───── RECORDS SUPPLIED

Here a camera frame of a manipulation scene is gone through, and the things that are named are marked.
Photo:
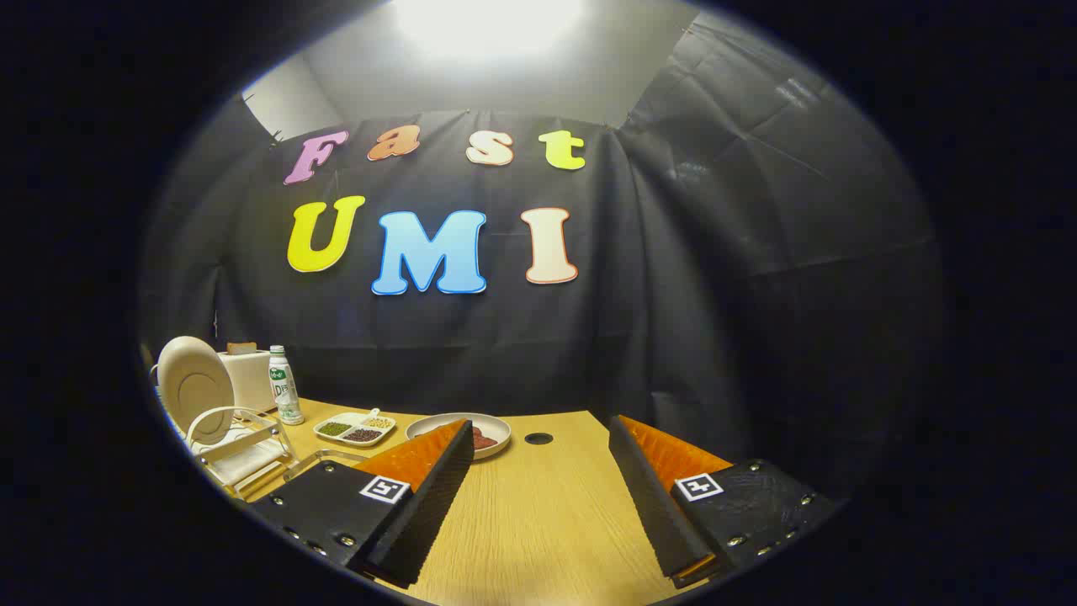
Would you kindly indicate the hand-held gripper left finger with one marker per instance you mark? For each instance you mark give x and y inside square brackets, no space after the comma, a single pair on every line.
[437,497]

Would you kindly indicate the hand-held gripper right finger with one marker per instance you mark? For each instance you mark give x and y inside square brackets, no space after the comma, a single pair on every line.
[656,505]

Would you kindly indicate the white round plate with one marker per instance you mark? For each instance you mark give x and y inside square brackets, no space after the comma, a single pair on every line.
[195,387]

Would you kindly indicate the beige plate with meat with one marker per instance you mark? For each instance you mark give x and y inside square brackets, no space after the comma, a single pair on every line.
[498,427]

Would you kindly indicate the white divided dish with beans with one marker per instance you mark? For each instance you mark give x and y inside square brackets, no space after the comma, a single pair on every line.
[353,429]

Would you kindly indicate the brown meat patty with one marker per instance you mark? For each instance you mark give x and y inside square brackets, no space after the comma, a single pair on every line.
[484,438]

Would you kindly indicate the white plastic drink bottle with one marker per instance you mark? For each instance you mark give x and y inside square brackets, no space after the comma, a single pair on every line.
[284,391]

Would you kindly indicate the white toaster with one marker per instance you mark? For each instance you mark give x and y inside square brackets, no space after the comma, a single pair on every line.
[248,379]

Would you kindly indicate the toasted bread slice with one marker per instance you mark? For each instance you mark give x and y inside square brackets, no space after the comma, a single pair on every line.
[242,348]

──────────

» WORK TO COMPLETE
Once the pictures are set aside, repeat each entry exactly as it stands.

» RESULT FOR THIS EXERCISE
Here a camera frame of a manipulation scene is gone through, and the things that are named are marked.
Photo:
Would you kindly indicate the hand-held gripper left finger with one marker per instance you mark? For each instance you mark give x and y inside square brackets, no space after the comma, a single pair on every line.
[437,497]

Would you kindly indicate the hand-held gripper right finger with one marker per instance you mark? For each instance you mark give x and y inside square brackets, no space after the comma, a single pair on every line.
[656,505]

Would you kindly indicate the white round plate with one marker per instance you mark? For each instance you mark give x and y inside square brackets, no space after the comma, a single pair on every line.
[195,387]

Would you kindly indicate the beige plate with meat with one marker per instance you mark? For each instance you mark give x and y inside square brackets, no space after the comma, a single pair on every line.
[498,427]

Would you kindly indicate the white divided dish with beans with one marker per instance you mark? For each instance you mark give x and y inside square brackets, no space after the comma, a single pair on every line.
[353,429]

Would you kindly indicate the brown meat patty with one marker per instance you mark? For each instance you mark give x and y inside square brackets, no space after the comma, a single pair on every line.
[484,438]

Would you kindly indicate the white plastic drink bottle with one marker per instance you mark? For each instance you mark give x and y inside square brackets, no space after the comma, a single pair on every line.
[284,391]

Would you kindly indicate the white toaster with one marker per instance you mark? For each instance you mark give x and y inside square brackets, no space after the comma, a single pair on every line.
[248,379]

Would you kindly indicate the toasted bread slice with one marker per instance you mark? For each instance you mark give x and y inside square brackets, no space after the comma, a single pair on every line.
[242,348]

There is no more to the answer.